However, regardless of the diversity of the intentions behind the idea, stereotypes are to be judged by the audience. Henderson (2019) elaborates situations where African American women have been depicted in different stereotypes like Mummy, Jezebel, or Sapphires. Bandura’s Social Learning theory(Rumjaun and Narod, 2020) holds that individuals tend to learn new behaviors from observation. This theory conforms to the findings of Edwards (2019), who links the current depiction of African Americans in crime movies to how law enforcers interact with this population. As mentioned by Edwards (2019, p. 27), ‘movies involving African-Americans frequently show conflict with law enforcement in the United States.’ Such a trope further stigmatizes and criminalizes of African American communities.
According to Dumenil (2017), the degree to which media affects one’s self-esteem tends to vary with gender. Adams-Bass et al. (2014) show that women care more about what people say or comment than males. Females grow up understanding that their value is based more on their physical appearance than character or achievements. As young girls, they are groomed towards toys that shape their attitude on matters of beauty. As they grow, they are expected to appear beautiful as presented in magazine covers, TV, and social media pictures which guide them on what an ideal lady should appear. Furthermore, they would like to spend a lot of time minding and mimicking individuals’ lifestyles in the movies to meet societal expectations.

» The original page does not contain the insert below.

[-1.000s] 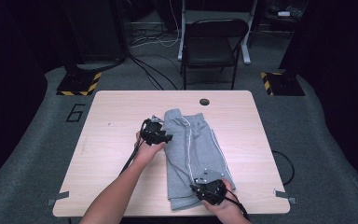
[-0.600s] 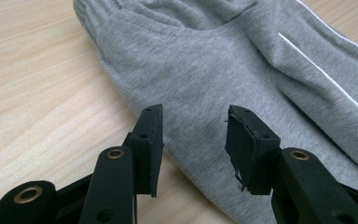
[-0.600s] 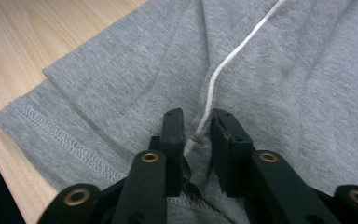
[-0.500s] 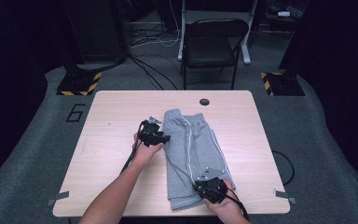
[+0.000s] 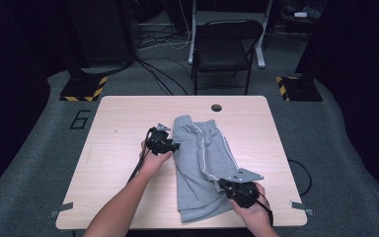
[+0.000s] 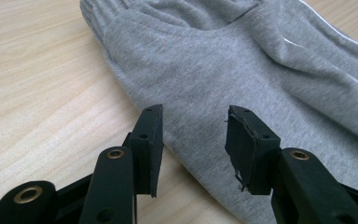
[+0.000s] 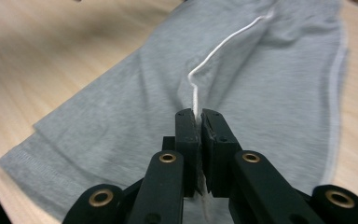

TV shows, movies, and other portrayals on media have represented women in different ways. For example, in some American movies like Power, African American actresses have been described as dramatic with uncontrollable sexual drive and challenging to maintain relationships. According to Bandura’s Social Learning theory, individuals who are constantly subjected to such Movies are more likely to develop certain behaviors towards the characters (Rumjaun and Narod, 2020). Encoding an inherently negative stereotype into a cinematographic image potentially deprives viewers of the opportunity to embrace a positive image of women and racial minorities. The negative portrayal of African American women also has tremendous effects on an individual.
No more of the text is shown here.